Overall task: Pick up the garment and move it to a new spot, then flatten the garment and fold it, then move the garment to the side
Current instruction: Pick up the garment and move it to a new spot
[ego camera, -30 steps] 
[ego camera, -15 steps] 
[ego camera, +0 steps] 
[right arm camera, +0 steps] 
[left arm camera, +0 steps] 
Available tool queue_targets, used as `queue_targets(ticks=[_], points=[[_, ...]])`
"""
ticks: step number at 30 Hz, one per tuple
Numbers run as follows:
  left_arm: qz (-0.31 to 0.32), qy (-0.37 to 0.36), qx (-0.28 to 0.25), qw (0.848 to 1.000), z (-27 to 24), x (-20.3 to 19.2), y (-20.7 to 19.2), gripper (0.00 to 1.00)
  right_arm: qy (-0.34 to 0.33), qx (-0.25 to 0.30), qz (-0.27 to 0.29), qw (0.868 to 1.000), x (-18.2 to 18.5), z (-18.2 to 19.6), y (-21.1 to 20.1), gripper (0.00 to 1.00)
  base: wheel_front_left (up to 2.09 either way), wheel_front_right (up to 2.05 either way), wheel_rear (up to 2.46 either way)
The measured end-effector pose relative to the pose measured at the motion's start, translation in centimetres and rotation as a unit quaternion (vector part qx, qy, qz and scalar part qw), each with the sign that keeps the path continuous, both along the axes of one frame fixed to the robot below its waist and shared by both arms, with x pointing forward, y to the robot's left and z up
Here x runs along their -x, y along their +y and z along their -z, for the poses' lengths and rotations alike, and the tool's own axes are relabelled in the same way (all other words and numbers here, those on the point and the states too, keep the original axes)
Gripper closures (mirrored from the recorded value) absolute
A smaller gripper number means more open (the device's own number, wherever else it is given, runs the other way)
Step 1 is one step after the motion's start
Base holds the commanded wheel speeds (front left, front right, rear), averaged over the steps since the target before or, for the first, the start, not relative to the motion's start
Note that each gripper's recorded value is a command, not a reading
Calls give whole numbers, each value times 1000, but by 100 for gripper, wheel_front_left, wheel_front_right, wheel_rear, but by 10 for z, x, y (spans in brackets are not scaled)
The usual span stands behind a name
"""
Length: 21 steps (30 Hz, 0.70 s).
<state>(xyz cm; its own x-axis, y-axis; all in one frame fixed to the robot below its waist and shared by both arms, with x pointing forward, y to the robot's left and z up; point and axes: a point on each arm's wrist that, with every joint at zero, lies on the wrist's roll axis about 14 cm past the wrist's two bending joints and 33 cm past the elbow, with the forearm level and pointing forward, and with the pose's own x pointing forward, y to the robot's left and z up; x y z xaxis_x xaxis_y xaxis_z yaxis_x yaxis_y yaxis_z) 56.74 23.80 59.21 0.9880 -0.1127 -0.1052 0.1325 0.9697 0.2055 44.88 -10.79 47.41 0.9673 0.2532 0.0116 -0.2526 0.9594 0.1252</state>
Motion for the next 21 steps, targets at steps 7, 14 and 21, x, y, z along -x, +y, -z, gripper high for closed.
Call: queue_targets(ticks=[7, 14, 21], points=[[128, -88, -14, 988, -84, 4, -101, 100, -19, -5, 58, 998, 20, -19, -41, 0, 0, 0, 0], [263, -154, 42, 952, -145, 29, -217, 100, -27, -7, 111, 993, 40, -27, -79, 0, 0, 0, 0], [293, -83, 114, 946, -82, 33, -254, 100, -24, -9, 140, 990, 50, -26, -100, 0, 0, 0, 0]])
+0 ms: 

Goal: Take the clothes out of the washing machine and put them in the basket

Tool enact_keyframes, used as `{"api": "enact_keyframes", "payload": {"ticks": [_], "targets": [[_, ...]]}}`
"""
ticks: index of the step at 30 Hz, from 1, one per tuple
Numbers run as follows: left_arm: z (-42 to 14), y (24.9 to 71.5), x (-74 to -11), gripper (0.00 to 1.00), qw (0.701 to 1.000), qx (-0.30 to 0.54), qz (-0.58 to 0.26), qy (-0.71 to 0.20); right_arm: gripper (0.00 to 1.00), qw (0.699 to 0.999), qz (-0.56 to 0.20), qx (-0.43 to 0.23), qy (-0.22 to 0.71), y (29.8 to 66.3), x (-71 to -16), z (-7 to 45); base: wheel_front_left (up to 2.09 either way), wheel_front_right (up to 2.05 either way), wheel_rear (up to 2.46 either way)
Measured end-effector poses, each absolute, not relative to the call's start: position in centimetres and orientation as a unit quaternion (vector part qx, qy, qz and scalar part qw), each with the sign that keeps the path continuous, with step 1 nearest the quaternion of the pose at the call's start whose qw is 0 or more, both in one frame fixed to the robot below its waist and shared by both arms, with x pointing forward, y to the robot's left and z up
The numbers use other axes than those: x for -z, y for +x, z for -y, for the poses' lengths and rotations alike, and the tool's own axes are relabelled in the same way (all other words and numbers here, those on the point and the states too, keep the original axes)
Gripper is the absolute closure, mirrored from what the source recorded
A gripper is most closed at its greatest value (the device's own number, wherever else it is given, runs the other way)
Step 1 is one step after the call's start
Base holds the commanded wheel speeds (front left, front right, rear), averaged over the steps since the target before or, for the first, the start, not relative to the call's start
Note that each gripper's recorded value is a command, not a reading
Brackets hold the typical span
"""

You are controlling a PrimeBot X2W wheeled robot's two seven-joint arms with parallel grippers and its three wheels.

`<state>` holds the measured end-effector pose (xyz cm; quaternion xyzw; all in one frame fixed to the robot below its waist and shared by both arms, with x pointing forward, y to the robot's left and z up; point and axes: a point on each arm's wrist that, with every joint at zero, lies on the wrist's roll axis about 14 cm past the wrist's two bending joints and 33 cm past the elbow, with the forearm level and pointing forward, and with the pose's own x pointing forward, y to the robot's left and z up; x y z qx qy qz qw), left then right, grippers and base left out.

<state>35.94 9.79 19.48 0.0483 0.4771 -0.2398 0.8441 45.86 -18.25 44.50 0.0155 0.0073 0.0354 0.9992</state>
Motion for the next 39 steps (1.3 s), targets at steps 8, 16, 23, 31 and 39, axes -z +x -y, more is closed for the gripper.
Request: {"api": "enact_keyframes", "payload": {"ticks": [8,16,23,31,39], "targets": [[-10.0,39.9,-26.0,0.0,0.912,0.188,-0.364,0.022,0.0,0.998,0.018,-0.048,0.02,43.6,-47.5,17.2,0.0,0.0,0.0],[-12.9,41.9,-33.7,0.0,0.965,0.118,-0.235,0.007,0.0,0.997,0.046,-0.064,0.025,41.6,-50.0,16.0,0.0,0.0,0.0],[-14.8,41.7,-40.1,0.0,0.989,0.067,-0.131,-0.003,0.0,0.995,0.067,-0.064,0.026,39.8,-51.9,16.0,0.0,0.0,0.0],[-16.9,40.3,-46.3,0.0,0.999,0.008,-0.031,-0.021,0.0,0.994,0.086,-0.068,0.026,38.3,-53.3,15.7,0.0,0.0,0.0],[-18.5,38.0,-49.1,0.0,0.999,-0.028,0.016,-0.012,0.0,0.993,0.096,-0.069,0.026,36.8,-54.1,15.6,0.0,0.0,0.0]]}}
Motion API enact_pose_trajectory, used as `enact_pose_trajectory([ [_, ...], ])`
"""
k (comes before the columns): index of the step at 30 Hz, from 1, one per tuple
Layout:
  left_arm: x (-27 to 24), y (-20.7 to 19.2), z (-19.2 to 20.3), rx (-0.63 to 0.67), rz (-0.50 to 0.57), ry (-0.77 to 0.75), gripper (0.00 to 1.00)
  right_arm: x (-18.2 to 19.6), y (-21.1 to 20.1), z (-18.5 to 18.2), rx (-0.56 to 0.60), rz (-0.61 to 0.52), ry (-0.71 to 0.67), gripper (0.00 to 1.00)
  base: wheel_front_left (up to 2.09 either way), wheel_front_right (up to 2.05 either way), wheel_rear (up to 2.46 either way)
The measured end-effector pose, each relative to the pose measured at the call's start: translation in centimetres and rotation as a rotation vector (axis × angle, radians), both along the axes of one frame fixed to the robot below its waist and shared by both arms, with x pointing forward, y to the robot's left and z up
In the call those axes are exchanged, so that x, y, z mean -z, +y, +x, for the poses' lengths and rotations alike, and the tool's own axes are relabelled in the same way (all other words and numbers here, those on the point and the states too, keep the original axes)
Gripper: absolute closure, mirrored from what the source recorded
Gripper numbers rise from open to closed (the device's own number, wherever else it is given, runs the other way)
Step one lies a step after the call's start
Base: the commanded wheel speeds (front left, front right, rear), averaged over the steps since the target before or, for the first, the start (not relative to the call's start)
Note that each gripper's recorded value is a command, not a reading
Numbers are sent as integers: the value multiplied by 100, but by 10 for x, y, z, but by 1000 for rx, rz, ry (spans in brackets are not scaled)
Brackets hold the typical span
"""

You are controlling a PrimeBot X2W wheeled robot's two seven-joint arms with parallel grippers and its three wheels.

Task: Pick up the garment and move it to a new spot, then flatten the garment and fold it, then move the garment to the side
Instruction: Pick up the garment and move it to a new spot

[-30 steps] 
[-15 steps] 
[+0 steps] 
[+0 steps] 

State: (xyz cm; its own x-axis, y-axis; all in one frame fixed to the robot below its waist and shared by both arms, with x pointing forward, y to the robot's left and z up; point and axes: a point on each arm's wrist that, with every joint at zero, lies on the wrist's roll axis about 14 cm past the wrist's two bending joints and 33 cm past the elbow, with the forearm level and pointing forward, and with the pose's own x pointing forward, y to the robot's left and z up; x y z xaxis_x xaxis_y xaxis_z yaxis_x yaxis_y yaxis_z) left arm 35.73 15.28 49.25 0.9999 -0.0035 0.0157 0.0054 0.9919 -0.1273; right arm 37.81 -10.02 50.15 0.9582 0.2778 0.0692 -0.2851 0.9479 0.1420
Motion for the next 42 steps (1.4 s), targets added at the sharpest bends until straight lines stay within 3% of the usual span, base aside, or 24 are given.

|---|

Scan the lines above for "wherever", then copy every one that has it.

* _FINAL ANSWER_
A smaller gripper number means more open (the device's own number, wherever else it is given, runs the other way)
A gripper is most closed at its greatest value (the device's own number, wherever else it is given, runs the other way)
Gripper numbers rise from open to closed (the device's own number, wherever else it is given, runs the other way)

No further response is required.